AIM OF THE TASK >>
Copy out each line of the listing below that contains the word "gripper".

*** Begin section ***

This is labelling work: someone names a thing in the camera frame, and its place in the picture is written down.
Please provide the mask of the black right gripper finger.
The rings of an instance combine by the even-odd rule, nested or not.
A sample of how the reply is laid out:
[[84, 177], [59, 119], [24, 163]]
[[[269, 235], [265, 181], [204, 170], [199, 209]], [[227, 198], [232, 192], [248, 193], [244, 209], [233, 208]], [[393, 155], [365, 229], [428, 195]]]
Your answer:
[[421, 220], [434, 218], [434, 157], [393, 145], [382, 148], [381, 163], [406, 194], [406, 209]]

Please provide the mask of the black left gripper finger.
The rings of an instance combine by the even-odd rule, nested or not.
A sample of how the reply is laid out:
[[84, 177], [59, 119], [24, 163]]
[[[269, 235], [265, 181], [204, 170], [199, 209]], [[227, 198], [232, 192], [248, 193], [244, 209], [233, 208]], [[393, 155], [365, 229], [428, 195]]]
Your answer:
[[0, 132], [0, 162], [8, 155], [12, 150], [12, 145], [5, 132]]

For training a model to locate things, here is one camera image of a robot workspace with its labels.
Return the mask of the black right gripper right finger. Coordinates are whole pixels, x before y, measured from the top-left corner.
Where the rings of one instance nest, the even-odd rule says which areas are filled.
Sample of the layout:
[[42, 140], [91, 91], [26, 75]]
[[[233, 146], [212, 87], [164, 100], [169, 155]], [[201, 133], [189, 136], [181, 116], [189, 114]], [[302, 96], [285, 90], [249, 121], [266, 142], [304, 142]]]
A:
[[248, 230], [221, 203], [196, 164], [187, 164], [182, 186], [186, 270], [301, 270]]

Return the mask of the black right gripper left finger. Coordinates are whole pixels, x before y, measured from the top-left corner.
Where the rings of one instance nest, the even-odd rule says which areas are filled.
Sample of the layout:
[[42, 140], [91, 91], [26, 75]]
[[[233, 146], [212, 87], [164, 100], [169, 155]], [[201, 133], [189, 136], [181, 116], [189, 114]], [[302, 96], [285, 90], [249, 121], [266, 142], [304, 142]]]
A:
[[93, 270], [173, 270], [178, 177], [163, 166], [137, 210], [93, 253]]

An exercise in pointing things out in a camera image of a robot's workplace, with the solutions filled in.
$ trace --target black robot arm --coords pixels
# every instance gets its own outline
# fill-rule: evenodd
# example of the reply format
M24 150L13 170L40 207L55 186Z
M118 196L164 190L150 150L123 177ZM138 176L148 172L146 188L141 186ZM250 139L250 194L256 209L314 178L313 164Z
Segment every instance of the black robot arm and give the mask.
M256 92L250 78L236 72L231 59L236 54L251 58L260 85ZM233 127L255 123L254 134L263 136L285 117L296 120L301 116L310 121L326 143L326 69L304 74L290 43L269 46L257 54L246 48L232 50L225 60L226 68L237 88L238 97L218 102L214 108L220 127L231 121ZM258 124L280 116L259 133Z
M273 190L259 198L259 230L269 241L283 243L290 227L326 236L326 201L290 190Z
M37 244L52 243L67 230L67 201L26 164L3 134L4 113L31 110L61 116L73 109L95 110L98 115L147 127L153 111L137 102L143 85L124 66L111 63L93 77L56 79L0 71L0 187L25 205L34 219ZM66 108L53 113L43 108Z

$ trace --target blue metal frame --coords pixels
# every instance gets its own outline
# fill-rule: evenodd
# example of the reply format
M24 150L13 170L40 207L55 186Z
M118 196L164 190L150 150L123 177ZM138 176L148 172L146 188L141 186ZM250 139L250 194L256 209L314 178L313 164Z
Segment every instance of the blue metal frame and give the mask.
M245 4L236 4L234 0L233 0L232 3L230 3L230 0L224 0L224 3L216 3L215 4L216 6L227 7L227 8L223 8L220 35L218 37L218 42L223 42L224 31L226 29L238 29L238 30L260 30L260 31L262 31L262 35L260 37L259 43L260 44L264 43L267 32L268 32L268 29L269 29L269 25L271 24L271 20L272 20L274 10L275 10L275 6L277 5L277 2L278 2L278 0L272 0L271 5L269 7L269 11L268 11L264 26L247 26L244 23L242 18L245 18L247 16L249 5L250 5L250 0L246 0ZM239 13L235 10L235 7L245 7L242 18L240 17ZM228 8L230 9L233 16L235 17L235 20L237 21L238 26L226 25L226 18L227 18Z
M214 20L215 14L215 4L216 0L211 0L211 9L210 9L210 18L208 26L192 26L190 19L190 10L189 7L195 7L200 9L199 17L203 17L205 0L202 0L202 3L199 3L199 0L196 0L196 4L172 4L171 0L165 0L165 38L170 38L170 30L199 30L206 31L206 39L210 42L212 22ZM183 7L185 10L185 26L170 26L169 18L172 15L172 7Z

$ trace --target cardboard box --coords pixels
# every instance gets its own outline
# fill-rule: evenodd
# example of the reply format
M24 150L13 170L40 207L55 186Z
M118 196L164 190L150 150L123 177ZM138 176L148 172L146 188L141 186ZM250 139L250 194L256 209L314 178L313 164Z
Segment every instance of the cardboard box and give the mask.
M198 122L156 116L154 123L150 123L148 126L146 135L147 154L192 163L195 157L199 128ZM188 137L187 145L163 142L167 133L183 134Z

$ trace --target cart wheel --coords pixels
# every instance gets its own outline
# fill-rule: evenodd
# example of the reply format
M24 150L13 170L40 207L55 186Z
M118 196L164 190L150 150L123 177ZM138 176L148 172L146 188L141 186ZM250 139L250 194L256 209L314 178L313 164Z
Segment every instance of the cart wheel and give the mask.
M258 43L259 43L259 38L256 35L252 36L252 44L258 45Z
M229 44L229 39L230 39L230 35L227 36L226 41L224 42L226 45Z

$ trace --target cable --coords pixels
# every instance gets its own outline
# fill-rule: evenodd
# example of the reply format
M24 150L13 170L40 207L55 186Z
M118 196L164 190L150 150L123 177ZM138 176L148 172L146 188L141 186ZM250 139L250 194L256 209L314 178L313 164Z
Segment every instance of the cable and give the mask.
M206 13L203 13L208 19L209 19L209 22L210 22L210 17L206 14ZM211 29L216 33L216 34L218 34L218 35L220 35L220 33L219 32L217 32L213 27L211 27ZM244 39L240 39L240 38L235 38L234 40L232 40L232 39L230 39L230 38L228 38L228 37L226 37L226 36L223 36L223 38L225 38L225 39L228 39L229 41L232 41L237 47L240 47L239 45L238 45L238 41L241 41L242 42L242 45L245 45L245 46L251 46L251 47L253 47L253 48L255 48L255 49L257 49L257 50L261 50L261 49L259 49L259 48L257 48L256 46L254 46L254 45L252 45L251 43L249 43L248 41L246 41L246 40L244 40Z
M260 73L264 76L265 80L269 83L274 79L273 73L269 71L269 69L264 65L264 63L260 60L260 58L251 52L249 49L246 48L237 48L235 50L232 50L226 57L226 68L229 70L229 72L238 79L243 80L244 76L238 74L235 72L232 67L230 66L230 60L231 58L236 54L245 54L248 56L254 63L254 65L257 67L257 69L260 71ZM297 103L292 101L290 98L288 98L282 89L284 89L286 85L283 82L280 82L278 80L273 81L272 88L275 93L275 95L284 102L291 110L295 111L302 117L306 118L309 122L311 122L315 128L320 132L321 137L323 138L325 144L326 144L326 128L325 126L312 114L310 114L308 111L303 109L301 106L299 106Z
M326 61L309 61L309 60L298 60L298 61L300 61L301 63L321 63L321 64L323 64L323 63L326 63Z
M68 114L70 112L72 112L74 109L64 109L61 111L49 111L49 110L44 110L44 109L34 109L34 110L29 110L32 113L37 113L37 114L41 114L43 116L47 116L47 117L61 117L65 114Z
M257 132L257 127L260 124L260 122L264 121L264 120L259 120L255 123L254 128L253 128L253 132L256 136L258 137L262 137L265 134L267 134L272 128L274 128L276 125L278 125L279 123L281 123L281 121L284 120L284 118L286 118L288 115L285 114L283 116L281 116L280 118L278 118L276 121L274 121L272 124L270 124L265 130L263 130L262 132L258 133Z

*** End section ***

WRITTEN REPLY >>
Please provide the mask of the black right gripper finger.
Please provide the mask of the black left gripper finger.
Return the mask of the black right gripper right finger. Coordinates are whole pixels, x before y, measured from the top-left corner.
Return the mask of the black right gripper left finger. Coordinates are whole pixels, x before y, measured from the top-left corner.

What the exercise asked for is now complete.